In chemistry, crystallography, and materials science, the coordination number, also called ligancy, of a central atom in a molecule or crystal is the number of atoms, molecules or ions bonded to it. The ion/molecule/atom surrounding the central ion/molecule/atom is called a ligand. This number is determined somewhat differently for molecules than for crystals.

For molecules and polyatomic ions the coordination number of an atom is determined by simply counting the other atoms to which it is bonded (by either single or multiple bonds). For example, [Cr(NH3)2Cl2Br2]− has Cr3+ as its central cation, which has a coordination number of 6 and is described as hexacoordinate. The common coordination numbers are 4, 6 and 8.

Molecules, polyatomic ions and coordination complexes 

In chemistry, coordination number, defined originally in 1893 by Alfred Werner, is the total number of neighbors of a central atom in a molecule or ion. The concept is most commonly applied to coordination complexes.

Simple and commonplace cases
The most common coordination number for d-block transition metal complexes is 6.  The coordination number does not distinguish the geometry of such complexes, i.e. octahedral vs trigonal prismatic.  

For transition metal complexes, coordination numbers range from 2 (e.g., AuI in Ph3PAuCl) to 9 (e.g., ReVII in [ReH9]2−).  Metals in the f-block (the lanthanoids and actinoids) can accommodate higher coordination number due to their greater ionic radii and availability of more orbitals for bonding.  Coordination numbers of 8 to 12 are commonly observed for f-block elements.  For example, with bidentate nitrate ions as ligands, CeIV and ThIV form the 12-coordinate ions [Ce(NO3)6]2− (ceric ammonium nitrate) and [Th(NO3)6]2−.  When the surrounding ligands are much smaller than the central atom, even higher coordination numbers may be possible. One computational chemistry study predicted a particularly stable  ion composed of a central lead ion coordinated with no fewer than 15 helium atoms. Among the Frank–Kasper phases, the packing of metallic atoms can give coordination numbers of up to 16. At the opposite extreme, steric shielding can give rise to unusually low coordination numbers.  An extremely rare instance of a metal adopting a coordination number of 1 occurs in the terphenyl-based arylthallium(I) complex 2,6-Tipp2C6H3Tl, where Tipp is the 2,4,6-triisopropylphenyl group.

Polyhapto ligands
Coordination numbers become ambiguous when dealing with polyhapto ligands.
For π-electron ligands such as the cyclopentadienide ion [C5H5]−, alkenes and the cyclooctatetraenide ion [C8H8]2−, the number of adjacent atoms in the π-electron system that bind to the central atom is termed the hapticity. In ferrocene the hapticity, η, of each cyclopentadienide anion is five, Fe(η5-C5H5)2. Various ways exist for assigning the contribution made to the coordination number of the central iron atom by each cyclopentadienide ligand. The contribution could be assigned as one since there is one ligand, or as five since there are five neighbouring atoms, or as three since there are three electron pairs involved. Normally the count of electron pairs is taken.

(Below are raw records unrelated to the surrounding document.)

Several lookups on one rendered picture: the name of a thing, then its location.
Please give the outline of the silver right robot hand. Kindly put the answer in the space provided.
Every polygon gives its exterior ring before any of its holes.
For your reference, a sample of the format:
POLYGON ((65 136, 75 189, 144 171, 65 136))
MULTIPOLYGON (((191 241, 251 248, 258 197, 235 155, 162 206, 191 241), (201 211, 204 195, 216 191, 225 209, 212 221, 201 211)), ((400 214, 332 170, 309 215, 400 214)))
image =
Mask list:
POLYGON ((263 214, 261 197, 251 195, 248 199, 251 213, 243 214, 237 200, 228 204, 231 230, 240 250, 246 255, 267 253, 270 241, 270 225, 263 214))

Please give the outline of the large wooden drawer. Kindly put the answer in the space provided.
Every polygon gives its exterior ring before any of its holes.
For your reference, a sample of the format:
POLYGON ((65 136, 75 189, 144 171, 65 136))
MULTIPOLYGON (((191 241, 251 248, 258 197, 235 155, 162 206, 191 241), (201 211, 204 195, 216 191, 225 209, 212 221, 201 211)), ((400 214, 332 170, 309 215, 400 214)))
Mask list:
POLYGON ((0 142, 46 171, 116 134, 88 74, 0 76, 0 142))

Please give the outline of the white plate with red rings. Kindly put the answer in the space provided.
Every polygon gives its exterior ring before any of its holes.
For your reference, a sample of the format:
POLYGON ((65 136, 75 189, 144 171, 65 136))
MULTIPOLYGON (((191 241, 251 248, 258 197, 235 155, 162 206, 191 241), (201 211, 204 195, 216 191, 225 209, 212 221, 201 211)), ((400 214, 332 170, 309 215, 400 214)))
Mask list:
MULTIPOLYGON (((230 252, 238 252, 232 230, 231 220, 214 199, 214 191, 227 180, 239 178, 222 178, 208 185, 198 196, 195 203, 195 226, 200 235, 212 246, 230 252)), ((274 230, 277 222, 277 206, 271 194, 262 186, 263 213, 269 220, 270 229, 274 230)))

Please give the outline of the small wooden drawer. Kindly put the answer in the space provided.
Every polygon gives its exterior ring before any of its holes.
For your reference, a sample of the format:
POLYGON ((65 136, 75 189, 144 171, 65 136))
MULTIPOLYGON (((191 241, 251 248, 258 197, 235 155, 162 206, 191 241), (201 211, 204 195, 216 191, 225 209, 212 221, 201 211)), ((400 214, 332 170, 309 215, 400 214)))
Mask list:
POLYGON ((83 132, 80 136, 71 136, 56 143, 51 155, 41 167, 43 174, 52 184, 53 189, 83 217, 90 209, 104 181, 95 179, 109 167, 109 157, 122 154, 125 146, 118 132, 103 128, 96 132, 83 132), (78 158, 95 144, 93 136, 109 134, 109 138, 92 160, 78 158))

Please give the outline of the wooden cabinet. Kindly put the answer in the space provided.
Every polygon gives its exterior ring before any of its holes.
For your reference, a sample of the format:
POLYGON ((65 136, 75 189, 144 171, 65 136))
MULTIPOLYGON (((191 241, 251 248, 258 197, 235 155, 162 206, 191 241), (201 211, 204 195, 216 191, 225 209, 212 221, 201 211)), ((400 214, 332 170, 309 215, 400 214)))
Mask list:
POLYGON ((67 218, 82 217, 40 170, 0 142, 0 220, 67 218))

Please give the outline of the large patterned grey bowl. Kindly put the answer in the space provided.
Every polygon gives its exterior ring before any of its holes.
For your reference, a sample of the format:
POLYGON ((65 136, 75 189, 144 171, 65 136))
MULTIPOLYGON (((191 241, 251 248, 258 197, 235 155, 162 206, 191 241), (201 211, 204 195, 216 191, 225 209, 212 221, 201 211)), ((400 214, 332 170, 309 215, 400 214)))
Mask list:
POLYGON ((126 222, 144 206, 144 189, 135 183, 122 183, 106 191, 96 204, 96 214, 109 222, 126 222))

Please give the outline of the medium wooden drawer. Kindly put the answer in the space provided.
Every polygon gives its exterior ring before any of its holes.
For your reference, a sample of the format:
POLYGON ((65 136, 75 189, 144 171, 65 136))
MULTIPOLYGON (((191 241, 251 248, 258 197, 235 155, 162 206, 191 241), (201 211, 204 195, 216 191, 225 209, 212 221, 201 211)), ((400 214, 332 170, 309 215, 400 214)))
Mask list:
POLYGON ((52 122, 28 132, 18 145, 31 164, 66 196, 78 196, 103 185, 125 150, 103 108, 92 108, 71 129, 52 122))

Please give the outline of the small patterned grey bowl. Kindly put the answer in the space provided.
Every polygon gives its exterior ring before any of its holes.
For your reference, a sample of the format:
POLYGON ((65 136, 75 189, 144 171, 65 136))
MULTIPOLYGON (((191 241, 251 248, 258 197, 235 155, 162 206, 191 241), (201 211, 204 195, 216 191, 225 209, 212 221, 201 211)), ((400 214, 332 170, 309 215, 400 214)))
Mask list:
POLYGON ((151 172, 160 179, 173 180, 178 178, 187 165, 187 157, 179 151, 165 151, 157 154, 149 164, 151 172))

Surfaces and reconstruction
The coordination numbers are well defined for atoms in the interior of a crystal lattice: one counts the nearest neighbors in all directions. The number of neighbors of an interior atom is termed the bulk coordination number. For surfaces, the number of neighbors is more limited, so the surface coordination number is smaller than the bulk coordination number.  Often the surface coordination number is unknown or variable.  The surface coordination number is also dependent on the Miller indices of the surface. In a body-centered cubic (BCC) crystal, the bulk coordination number is 8, whereas, for the (100) surface, the surface coordination number is 4.

Case studies
A common way to determine the coordination number of an atom is by X-ray crystallography. Related techniques include neutron or electron diffraction. The coordination number of an atom can be determined straightforwardly by counting nearest neighbors. 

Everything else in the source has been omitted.